Did the Appellant file his reconsideration request within the 30-day time limit?

[38] The facts show that the Appellant did not respect the 30-day time limit to file his reconsideration request. The Commission issued the initial decision on January 13, 2013, and, although the Appellant wrote a letter on February 3, 2013, or February 20, 2013, he filed his reconsideration request on April 2, 2013, based on the UPS courier slip.Footnote 12

[39] The Appellant acknowledges having been informed of the decision verbally in January 2013 and, as a result, having been notified of the decision. He explains that, after that, he asked for explanations to dispute the Commission’s claim against him.

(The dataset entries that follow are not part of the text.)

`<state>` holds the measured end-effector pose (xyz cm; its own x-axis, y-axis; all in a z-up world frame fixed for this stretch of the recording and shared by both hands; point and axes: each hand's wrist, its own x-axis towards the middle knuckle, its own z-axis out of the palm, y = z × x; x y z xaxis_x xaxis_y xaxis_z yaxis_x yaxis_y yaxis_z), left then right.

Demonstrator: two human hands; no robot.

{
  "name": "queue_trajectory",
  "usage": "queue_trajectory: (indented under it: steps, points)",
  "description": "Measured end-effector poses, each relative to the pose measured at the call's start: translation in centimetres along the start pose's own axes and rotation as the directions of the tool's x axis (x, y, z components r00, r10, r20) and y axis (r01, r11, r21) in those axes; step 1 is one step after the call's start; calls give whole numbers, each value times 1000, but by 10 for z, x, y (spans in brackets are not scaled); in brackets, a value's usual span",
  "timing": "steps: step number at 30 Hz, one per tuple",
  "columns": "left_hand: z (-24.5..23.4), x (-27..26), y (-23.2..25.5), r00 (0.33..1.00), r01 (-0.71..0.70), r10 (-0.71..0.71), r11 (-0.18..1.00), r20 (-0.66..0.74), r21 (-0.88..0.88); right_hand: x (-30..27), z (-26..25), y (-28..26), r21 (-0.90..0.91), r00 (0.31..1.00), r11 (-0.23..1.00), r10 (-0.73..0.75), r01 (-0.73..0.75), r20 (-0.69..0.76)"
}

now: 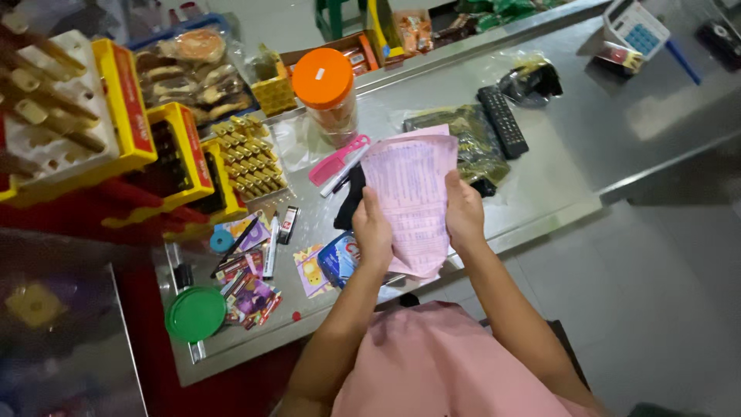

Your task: The person opens a drawer and places a pink paper inside, then closes the drawer. They pick up a plastic bag and place it into a clear jar, then move the jar. They handle a plastic-wrapped snack, a calculator, a remote, scissors, and a pen, placing the pen and scissors into a jar. They move several small items and remote controls around the counter.

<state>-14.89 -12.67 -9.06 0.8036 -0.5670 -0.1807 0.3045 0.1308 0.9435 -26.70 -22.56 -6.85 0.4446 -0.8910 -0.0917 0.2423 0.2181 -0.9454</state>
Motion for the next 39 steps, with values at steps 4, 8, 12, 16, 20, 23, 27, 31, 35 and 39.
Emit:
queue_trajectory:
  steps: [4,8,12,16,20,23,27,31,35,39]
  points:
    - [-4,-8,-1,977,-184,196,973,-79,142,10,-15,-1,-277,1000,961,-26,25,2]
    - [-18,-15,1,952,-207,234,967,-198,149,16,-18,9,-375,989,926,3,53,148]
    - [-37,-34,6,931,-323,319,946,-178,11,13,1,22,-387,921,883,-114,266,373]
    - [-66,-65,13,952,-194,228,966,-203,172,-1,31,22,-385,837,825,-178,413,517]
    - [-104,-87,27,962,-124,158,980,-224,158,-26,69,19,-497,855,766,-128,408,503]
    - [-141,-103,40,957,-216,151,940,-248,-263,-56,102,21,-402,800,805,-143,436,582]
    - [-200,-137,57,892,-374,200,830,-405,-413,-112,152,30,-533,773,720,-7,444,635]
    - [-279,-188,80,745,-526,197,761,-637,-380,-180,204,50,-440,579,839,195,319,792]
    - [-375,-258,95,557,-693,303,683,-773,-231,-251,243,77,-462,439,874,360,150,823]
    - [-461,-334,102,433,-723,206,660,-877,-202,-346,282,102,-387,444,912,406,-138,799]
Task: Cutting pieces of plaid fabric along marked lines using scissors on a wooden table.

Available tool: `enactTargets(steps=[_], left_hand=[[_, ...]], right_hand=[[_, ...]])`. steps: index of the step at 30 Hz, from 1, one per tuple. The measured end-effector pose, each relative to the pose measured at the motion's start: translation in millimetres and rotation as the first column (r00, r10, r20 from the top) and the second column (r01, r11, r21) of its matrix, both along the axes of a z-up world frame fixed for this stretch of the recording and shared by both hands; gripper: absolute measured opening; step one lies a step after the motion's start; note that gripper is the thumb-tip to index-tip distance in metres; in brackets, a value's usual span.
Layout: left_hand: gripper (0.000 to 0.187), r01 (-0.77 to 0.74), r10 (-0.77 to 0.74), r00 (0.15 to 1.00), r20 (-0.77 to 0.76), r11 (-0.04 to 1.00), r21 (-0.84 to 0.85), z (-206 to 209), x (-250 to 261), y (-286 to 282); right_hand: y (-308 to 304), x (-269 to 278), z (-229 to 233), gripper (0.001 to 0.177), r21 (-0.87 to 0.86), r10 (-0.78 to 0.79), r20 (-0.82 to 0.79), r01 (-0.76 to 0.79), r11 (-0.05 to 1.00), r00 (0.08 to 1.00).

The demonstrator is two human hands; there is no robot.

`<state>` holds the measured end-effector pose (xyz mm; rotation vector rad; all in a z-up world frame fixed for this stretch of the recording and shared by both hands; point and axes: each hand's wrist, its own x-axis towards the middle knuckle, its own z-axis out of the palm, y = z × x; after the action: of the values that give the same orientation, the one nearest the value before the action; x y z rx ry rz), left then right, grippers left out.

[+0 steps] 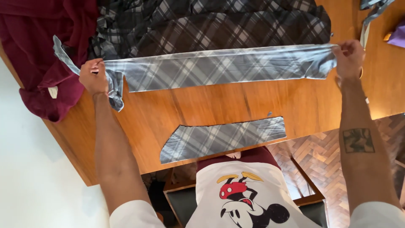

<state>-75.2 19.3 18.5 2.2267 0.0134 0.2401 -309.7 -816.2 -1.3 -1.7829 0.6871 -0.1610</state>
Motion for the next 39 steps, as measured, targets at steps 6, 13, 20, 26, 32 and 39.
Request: enactTargets(steps=[6, 13, 20, 26, 32, 39], left_hand=[[0.04, -0.215, 0.158, 0.969, 0.19, 0.917, 0.336, 24.6, -14.0, -44.7], [0.023, 0.077, -0.121, 0.989, 0.087, 0.915, 0.397, 23.3, -108.6, -112.4], [0.038, 0.177, -0.235, 0.97, 0.061, 0.857, 0.483, -0.4, -124.7, -113.1], [0.062, 0.315, -0.297, 0.947, -0.122, 0.78, 0.541, 1.3, -125.7, -104.4], [0.066, 0.256, -0.206, 0.966, -0.154, 0.811, 0.526, 2.9, -194.3, -96.7], [0.066, 0.197, -0.09, 0.972, -0.216, 0.81, 0.552, 10.5, -288.8, -97.5]], right_hand=[[9.0, 15.0, -10.4, 0.043, -0.335, 0.124, 0.137, -0.072, 0.94, 0.983], [144.0, -23.0, 23.5, 0.027, -0.796, 0.33, -0.044, -0.232, 0.559, 0.943], [203.5, -23.3, 34.9, 0.028, -0.755, 0.262, -0.125, -0.263, 0.601, 0.957], [206.6, -11.3, 20.7, 0.068, -0.737, 0.118, -0.319, -0.324, 0.593, 0.94], [201.1, -43.0, 21.8, 0.077, -0.666, 0.151, -0.443, -0.438, 0.604, 0.884], [179.5, -80.2, 22.1, 0.077, -0.692, 0.269, -0.451, -0.524, 0.497, 0.851]])
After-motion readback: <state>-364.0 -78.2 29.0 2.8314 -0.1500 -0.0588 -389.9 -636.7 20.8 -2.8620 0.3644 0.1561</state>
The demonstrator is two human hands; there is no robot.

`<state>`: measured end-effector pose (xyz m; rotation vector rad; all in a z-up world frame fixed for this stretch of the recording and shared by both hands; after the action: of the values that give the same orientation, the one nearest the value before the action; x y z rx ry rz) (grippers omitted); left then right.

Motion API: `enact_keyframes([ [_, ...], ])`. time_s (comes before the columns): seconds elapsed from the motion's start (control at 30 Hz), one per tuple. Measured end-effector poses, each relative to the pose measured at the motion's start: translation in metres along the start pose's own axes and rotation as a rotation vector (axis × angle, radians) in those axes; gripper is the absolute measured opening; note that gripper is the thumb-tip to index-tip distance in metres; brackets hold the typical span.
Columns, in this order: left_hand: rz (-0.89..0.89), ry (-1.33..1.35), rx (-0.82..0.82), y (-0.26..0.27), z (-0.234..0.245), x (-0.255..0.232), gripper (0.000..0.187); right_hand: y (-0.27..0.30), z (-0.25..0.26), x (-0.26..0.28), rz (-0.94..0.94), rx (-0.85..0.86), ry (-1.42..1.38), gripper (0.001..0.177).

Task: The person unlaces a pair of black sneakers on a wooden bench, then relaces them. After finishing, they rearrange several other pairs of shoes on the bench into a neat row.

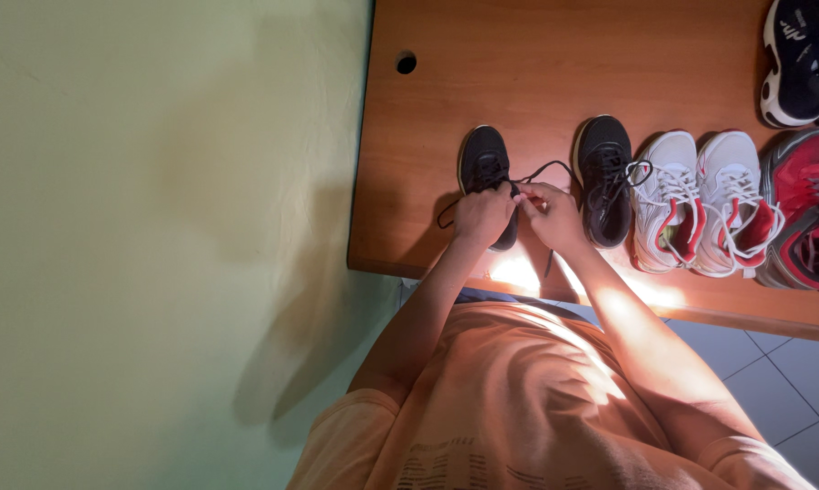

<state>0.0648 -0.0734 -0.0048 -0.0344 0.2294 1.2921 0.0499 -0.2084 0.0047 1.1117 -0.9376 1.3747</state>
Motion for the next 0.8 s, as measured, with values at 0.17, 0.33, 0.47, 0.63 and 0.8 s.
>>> enact_keyframes([
  [0.17, -0.018, 0.011, -0.089, 0.004, 0.002, -0.003, 0.018, -0.006, -0.001, -0.019, -0.026, 0.05, -0.091, 0.024],
  [0.33, -0.015, 0.025, -0.151, 0.005, 0.001, -0.002, 0.012, -0.012, -0.01, -0.055, -0.324, 0.039, -0.451, 0.02],
  [0.47, 0.022, 0.03, -0.102, 0.011, -0.001, 0.005, 0.014, -0.011, -0.007, -0.05, -0.311, -0.02, -0.281, 0.014],
  [0.63, 0.02, -0.024, -0.357, 0.035, 0.023, 0.02, 0.055, -0.01, 0.018, -0.027, -0.088, -0.213, -0.325, 0.006],
  [0.8, 0.122, 0.094, -0.484, 0.061, 0.032, 0.041, 0.063, -0.007, 0.083, -0.053, -0.281, -0.479, -1.149, 0.011],
])
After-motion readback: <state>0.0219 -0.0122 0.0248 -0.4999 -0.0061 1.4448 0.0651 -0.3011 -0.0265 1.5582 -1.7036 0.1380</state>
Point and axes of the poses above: each hand's wrist, its own y-axis away from the middle knuckle, its own z-axis out of the back of the hand, x = y × z, the point moved 7 cm from there along -y, towards the middle knuckle, and after that the axes turned 14 degrees about -y, right-handed, at the moved point
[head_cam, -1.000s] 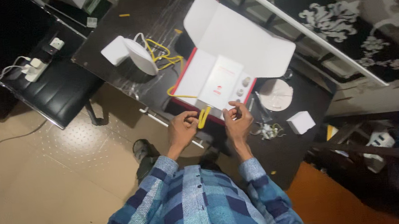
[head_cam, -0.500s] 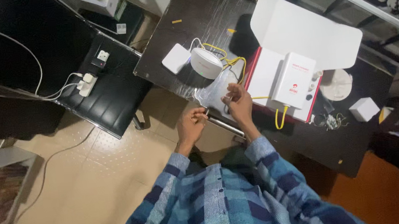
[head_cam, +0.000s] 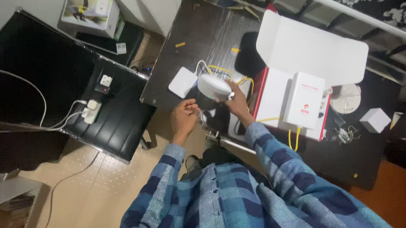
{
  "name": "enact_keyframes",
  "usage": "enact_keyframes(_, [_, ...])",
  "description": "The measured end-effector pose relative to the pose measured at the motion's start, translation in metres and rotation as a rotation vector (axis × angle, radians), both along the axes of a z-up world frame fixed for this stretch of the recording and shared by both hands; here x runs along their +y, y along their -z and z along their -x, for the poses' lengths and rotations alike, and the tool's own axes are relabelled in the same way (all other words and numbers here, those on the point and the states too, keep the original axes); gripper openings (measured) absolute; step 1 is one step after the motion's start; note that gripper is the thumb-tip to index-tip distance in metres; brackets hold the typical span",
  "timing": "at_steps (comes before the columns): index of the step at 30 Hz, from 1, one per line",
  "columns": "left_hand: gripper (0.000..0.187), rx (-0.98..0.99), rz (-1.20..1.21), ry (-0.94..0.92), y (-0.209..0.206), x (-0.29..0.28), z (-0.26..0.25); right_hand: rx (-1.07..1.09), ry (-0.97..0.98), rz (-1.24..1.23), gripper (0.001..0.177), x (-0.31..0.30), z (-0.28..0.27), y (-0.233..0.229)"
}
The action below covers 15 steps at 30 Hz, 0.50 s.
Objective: The person untangles a yellow ethernet cable at a table, plugs it into a white Airtel router, opens the product box, and inserts a battery and SIM card into the router. They then power the router on, carry it across the room toward a TV stand, and handle a power adapter while walking.
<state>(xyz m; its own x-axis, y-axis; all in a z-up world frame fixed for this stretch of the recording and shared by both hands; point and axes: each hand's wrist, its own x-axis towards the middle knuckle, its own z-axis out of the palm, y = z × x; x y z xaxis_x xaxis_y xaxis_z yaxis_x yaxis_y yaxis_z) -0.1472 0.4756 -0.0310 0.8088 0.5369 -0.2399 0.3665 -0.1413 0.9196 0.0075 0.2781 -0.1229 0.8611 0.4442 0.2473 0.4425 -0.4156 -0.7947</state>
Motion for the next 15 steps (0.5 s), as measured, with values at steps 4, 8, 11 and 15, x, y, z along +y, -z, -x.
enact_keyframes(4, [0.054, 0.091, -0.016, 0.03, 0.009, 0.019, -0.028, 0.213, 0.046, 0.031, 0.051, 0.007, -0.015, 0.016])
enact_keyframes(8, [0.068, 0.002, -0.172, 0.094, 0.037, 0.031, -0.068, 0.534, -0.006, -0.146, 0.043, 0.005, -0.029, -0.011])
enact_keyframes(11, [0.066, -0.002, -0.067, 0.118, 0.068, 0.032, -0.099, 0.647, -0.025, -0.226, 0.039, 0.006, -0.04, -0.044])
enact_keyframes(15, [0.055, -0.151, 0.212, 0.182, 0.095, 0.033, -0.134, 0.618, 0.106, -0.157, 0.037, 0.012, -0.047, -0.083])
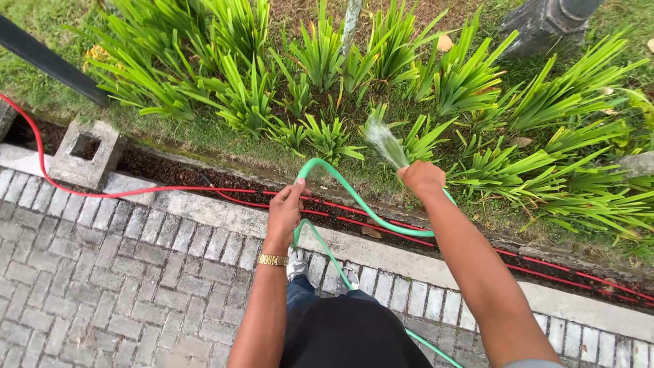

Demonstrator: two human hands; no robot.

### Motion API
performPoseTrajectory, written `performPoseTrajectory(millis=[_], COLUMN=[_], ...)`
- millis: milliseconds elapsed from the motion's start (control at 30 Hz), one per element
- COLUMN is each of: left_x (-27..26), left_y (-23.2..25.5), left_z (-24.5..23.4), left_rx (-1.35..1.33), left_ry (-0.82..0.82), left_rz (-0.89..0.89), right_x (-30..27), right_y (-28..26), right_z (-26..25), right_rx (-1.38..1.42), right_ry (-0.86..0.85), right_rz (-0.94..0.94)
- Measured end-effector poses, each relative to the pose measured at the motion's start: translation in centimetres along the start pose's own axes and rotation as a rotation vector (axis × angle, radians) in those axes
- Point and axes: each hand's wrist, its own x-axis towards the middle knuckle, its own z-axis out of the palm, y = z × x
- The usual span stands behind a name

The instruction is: Water the plants in the garden bed using a hose.

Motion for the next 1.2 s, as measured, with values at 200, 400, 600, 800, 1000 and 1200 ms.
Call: performPoseTrajectory(millis=[200,400,600,800,1000,1200], left_x=[2.2,4.4,6.8,7.8,7.8,8.1], left_y=[3.7,7.0,9.5,11.1,11.1,9.9], left_z=[-1.4,-2.6,-1.9,0.0,2.7,6.4], left_rx=[-0.039,-0.034,-0.003,0.09,0.124,0.148], left_ry=[-0.053,-0.123,-0.235,-0.322,-0.415,-0.433], left_rz=[0.053,0.065,0.056,0.041,0.018,0.001], right_x=[1.0,1.7,1.9,0.7,-0.8,-0.7], right_y=[-2.6,-4.0,-2.7,1.3,6.7,12.3], right_z=[-4.5,-8.9,-11.5,-11.2,-10.6,-9.3], right_rx=[0.013,0.019,0.054,0.135,0.22,0.251], right_ry=[-0.001,0.025,0.014,0.024,0.021,-0.036], right_rz=[0.021,0.105,0.233,0.351,0.458,0.488])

[40] The Commission argues that it did not receive the Appellant’s reconsideration request until June 2016. A Service Canada Centre received the reconsideration request, presented with the official form from the Commission, on June 16, 2016. The Commission says that the UPS slip does not indicate a valid address for a Service Canada or Commission office.

[41] In any event, when the Appellant made his reconsideration request on either April 2, 2013, or June 16, 2016, the 30-day time limit to request a reconsideration of the decision had expired.

[42] I find that the Appellant filed his request after the 30-day time limit.

Does the Appellant have a reasonable explanation for his delay, and has he demonstrated a continuing intention to request a reconsideration?

[43] The Appellant explains that he began steps to dispute the amount owing to the Commission in January 2013. He argues that he wrote a letter on February 3, 2013, that he sent by UPS courier on April 2, 2013.

[44] As the Commission points out, the Appellant was in contact with the recovery division for months. On June 16, 2016, after speaking with a Commission agent, the Appellant sent a letter dated February 20, 2013, requesting a reconsideration of the decision, as well as a UPS courier slip showing that the letter had been delivered on April 2, 2013.

[45] But the Commission never received this letter, and the Appellant did not take appropriate steps to verify whether the letter had been received because he had proof of delivery.

[46] Even though the Commission did not receive this letter, and even though the Appellant was in contact with recovery, the fact is that, since January 13, 2013, he has demonstrated a continuing intention to request a reconsideration of the decision. The Appellant used whatever means were available—even though they were not the appropriate ones—to object to paying back the amount the Commission is asking him to repay.

[47] Of course, the file shows that the Appellant began talks to make a payment arrangement, but the fact is that he initially wanted the get the decision reconsidered, which is what he did by speaking with a Commission agent in February 2013.

[48] The Commission says that it did not receive a reconsideration request from the Appellant in February 2013, and it acknowledges that the Appellant began talks with the Employment Insurance recovery division in February 2013. It argues that the Appellant did not have good cause for waiting until June 16, 2016, to request a reconsideration.

[49] I disagree. The Appellant was verbally informed of the Commission’s initial decision in January 2013. The Commission’s file is documented and shows that the Appellant sought to challenge the decision from then on.Footnote 13 The fact that the written request was mistakenly delivered elsewhere and that the Commission did not receive it does not rule out the Appellant’s consistent efforts to get the decision reconsidered, even though he was discussing his file with recovery officers.

[50] I am making my decision on a balance of probabilities, and I find that the Appellant had a reasonable explanation for his delay in requesting a reconsideration, since he, in fact, had done it, but the Commission did not receive his challenge letter. The Appellant has demonstrated a continuing intention to pursue his appeal by increasing his efforts in this regard.

[51] I find that the Commission was not justified in refusing to extend the 30-day period to request a reconsideration.Footnote 14

Conclusion

[52] The appeal is allowed. The General Division decision of October 5, 2017, is rescinded and replaced with this one.